California assumed a leadership role in regulating GHG emissions with passage of The Global Warming Solutions Act in 2006 by state lawmakers. In 2011, the federal Phase 1 greenhouse gas standards for heavy-duty vehicles were approved nationally. As part of its climate and air quality improvement programs, California aligned its heavy-duty vehicle requirements with those regulations in 2013.
“We look forward to teaming with the federal agencies and strongly support this effort. We are excited to share the California experience and technical expertise gained from our early actions to reduce emissions and save fuel from the heaviest trucks via our California tractor-trailer greenhouse gas program over the last six years,” said Air Resources Board chairman Mary D. Nichols. “The Phase 1 standards that are already in place will reduce these emissions by about 10%, and we look forward to developing more ambitious Phase 2 regulations to provide even greater benefits.”
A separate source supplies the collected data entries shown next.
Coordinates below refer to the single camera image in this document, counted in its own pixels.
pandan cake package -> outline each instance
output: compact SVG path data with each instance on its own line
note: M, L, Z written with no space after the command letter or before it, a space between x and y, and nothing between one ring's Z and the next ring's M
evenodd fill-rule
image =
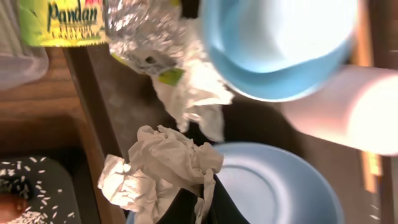
M106 42L103 0L19 0L23 41L78 47Z

light blue bowl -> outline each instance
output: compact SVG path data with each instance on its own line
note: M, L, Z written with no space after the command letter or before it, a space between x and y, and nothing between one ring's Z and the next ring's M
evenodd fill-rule
M256 143L215 148L224 154L217 176L250 224L344 223L332 187L298 156Z
M222 21L233 10L236 2L202 1L201 13L206 51L228 85L242 95L270 102L302 98L317 91L340 68L350 52L351 41L347 40L327 56L276 72L255 73L245 70L233 63L223 50L223 39L228 34L223 33Z

trash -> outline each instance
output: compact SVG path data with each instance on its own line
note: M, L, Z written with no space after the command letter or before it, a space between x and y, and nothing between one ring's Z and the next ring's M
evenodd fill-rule
M170 207L180 188L196 196L196 223L207 216L213 200L213 174L220 171L223 156L210 144L196 146L173 129L143 126L138 142L129 150L130 165L108 155L98 181L104 196L113 204L135 212L135 223L156 223ZM200 198L200 185L204 198Z
M113 57L151 77L181 132L193 121L209 139L224 141L221 105L234 95L207 58L197 20L182 19L170 0L109 0L107 11Z

brown surface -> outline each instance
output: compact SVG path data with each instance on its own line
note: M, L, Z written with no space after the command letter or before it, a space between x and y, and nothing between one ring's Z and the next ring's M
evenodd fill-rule
M104 157L80 105L62 49L47 49L49 71L42 79L0 91L0 153L82 147L102 223L124 223L120 209L96 188Z

light blue plate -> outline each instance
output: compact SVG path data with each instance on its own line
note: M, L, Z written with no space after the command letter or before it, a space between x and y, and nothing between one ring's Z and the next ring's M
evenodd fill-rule
M254 73L234 64L224 54L222 21L237 0L205 0L201 4L203 40L206 51L229 86L261 101L290 101L318 90L341 66L351 49L347 41L327 56L276 72Z
M217 176L250 224L344 223L332 187L298 156L256 143L215 148L224 154Z

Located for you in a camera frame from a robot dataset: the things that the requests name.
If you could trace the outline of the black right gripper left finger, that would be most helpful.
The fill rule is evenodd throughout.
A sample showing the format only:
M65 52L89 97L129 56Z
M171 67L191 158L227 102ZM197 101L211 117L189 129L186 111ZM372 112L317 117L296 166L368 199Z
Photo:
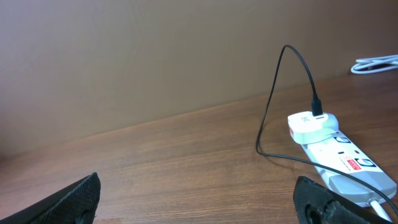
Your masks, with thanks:
M1 220L1 224L92 224L101 192L96 172Z

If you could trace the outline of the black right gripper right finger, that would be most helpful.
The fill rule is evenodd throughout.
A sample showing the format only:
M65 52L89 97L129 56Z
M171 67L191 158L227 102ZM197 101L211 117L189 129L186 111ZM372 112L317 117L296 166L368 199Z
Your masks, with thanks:
M298 177L293 194L300 224L389 224L313 180Z
CARB said it believes the collaborative work with U.S. EPA and NHTSA will build on the its experience with reducing emissions from diesel trucks and buses which have already reduced black carbon, a powerful greenhouse contaminant, by 90% in the state.
“The federal Phase 1 standards required more efficient engines, use of low rolling resistance tires, reduced idling and aerodynamic improvements,” CARB said. “The Phase 2 standards are expected to prompt even more innovation, improvements and significant fuel savings for the end-user.”